(Exercise material begins)

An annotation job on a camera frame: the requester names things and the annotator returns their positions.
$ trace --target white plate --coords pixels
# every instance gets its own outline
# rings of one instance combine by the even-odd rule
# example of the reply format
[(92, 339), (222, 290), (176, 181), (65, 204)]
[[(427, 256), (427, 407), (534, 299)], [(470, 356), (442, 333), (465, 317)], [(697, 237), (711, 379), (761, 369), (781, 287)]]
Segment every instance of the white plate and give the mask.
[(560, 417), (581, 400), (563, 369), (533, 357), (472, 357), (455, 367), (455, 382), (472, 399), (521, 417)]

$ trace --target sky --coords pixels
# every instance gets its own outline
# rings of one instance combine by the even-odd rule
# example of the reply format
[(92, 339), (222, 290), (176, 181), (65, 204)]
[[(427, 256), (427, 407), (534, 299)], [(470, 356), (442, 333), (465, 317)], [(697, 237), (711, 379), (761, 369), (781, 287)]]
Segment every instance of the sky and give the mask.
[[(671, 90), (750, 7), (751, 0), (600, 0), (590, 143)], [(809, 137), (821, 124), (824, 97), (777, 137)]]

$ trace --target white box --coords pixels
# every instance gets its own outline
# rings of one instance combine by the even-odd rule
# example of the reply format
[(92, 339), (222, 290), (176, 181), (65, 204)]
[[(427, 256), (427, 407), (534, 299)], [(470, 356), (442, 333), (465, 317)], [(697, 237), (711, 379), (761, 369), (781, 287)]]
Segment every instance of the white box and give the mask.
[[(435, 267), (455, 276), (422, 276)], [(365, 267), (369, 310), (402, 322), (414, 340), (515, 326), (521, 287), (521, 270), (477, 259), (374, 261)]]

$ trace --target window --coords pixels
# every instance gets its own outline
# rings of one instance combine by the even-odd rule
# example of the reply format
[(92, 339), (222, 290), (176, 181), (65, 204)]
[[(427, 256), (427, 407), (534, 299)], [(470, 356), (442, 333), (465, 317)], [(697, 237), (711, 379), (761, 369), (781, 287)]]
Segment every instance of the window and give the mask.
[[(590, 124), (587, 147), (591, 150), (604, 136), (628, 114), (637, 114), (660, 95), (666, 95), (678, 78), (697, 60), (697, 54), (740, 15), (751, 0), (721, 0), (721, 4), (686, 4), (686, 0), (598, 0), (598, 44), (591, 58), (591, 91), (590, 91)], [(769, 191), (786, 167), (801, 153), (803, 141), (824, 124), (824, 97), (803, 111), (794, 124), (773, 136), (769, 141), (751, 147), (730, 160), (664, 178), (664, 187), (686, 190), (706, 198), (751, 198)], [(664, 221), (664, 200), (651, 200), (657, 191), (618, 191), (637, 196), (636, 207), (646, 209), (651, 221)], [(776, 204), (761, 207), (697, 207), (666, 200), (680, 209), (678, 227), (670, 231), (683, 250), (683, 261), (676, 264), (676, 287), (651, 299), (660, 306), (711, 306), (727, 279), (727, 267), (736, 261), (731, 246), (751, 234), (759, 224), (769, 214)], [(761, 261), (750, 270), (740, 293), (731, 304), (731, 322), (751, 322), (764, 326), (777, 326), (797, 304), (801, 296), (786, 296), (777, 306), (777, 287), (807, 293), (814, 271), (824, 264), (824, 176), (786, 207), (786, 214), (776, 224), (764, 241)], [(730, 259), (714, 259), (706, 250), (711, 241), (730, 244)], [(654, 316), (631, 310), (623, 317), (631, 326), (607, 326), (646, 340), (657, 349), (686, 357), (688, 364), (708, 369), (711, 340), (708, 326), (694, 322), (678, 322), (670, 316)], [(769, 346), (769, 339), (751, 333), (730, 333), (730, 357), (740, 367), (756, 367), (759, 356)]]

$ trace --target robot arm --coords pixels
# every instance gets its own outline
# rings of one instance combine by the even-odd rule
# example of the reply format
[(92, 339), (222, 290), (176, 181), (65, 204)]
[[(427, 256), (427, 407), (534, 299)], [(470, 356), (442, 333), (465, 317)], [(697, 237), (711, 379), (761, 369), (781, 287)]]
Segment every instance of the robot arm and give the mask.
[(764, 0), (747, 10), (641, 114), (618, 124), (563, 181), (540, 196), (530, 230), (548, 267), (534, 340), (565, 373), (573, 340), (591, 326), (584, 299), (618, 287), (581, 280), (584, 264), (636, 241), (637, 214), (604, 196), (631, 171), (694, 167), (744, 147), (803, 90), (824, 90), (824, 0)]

(Exercise material ends)

__What you need to do__
Your reply must repeat the entries above exactly and in full.

__Output of the task__
An annotation job on a camera frame: the requester names things and the annotator returns their positions.
$ trace --target white plate --coords pixels
# every instance gets its own outline
# rings of one instance combine by the even-odd rule
# example of the reply format
[(92, 339), (222, 290), (176, 181), (65, 204)]
[[(427, 256), (427, 407), (534, 299)], [(470, 356), (442, 333), (465, 317)], [(697, 237), (711, 379), (761, 369), (781, 287)]]
Segment every instance of the white plate and give the mask.
[(560, 417), (581, 400), (563, 369), (533, 357), (472, 357), (455, 367), (455, 382), (472, 399), (521, 417)]

$ trace --target sky --coords pixels
# every instance gets its own outline
# rings of one instance combine by the even-odd rule
# example of the reply format
[(92, 339), (222, 290), (176, 181), (65, 204)]
[[(427, 256), (427, 407), (534, 299)], [(470, 356), (442, 333), (465, 317)], [(697, 237), (711, 379), (761, 369), (781, 287)]]
Segment every instance of the sky and give the mask.
[[(671, 90), (750, 7), (751, 0), (600, 0), (590, 143)], [(809, 137), (821, 124), (824, 97), (777, 137)]]

$ trace --target white box --coords pixels
# every instance gets its own outline
# rings of one instance combine by the even-odd rule
# example of the reply format
[(92, 339), (222, 290), (176, 181), (65, 204)]
[[(427, 256), (427, 407), (534, 299)], [(470, 356), (442, 333), (465, 317)], [(697, 237), (711, 379), (761, 369), (781, 287)]]
Segment every instance of the white box and give the mask.
[[(435, 267), (455, 276), (422, 276)], [(365, 267), (369, 310), (402, 322), (414, 340), (515, 326), (521, 287), (521, 270), (477, 259), (374, 261)]]

$ trace --target window --coords pixels
# every instance gets its own outline
# rings of one instance combine by the even-odd rule
# example of the reply format
[(92, 339), (222, 290), (176, 181), (65, 204)]
[[(427, 256), (427, 407), (534, 299)], [(470, 356), (442, 333), (465, 317)], [(697, 237), (711, 379), (761, 369), (781, 287)]]
Segment every instance of the window and give the mask.
[[(590, 124), (587, 147), (591, 150), (604, 136), (628, 114), (637, 114), (660, 95), (666, 95), (678, 78), (697, 60), (697, 54), (740, 15), (751, 0), (721, 0), (721, 4), (686, 4), (686, 0), (598, 0), (598, 44), (591, 58), (591, 91), (590, 91)], [(769, 191), (786, 167), (801, 153), (803, 141), (824, 124), (824, 97), (803, 111), (794, 124), (773, 136), (769, 141), (751, 147), (730, 160), (664, 178), (664, 187), (686, 190), (706, 198), (751, 198)], [(664, 221), (664, 200), (651, 200), (657, 191), (618, 191), (637, 196), (636, 207), (646, 209), (651, 221)], [(776, 204), (761, 207), (697, 207), (666, 200), (680, 209), (678, 227), (670, 231), (683, 250), (683, 261), (676, 264), (676, 287), (651, 299), (660, 306), (711, 306), (727, 279), (727, 267), (736, 261), (731, 246), (751, 234), (759, 224), (769, 214)], [(761, 261), (750, 270), (740, 293), (731, 304), (731, 322), (751, 322), (764, 326), (777, 326), (797, 304), (801, 296), (786, 296), (777, 306), (777, 287), (807, 293), (814, 271), (824, 264), (824, 176), (786, 207), (786, 214), (776, 224), (764, 241)], [(730, 259), (714, 259), (706, 250), (711, 241), (730, 244)], [(654, 316), (631, 310), (623, 317), (631, 326), (607, 326), (646, 340), (657, 349), (686, 357), (688, 364), (708, 369), (711, 340), (708, 326), (694, 322), (678, 322), (670, 316)], [(769, 346), (769, 339), (751, 333), (730, 333), (730, 357), (740, 367), (756, 367), (759, 356)]]

$ trace --target robot arm --coords pixels
# every instance gets its own outline
# rings of one instance combine by the even-odd rule
# example of the reply format
[(92, 339), (222, 290), (176, 181), (65, 204)]
[[(427, 256), (427, 407), (534, 299)], [(470, 356), (442, 333), (465, 317)], [(697, 237), (711, 379), (761, 369), (781, 287)]]
Segment every instance of the robot arm and give the mask.
[(764, 0), (747, 10), (641, 114), (618, 124), (563, 181), (540, 196), (530, 230), (548, 267), (534, 340), (565, 373), (573, 340), (591, 326), (584, 299), (618, 287), (581, 280), (584, 264), (636, 241), (637, 214), (604, 196), (631, 171), (694, 167), (744, 147), (803, 90), (824, 90), (824, 0)]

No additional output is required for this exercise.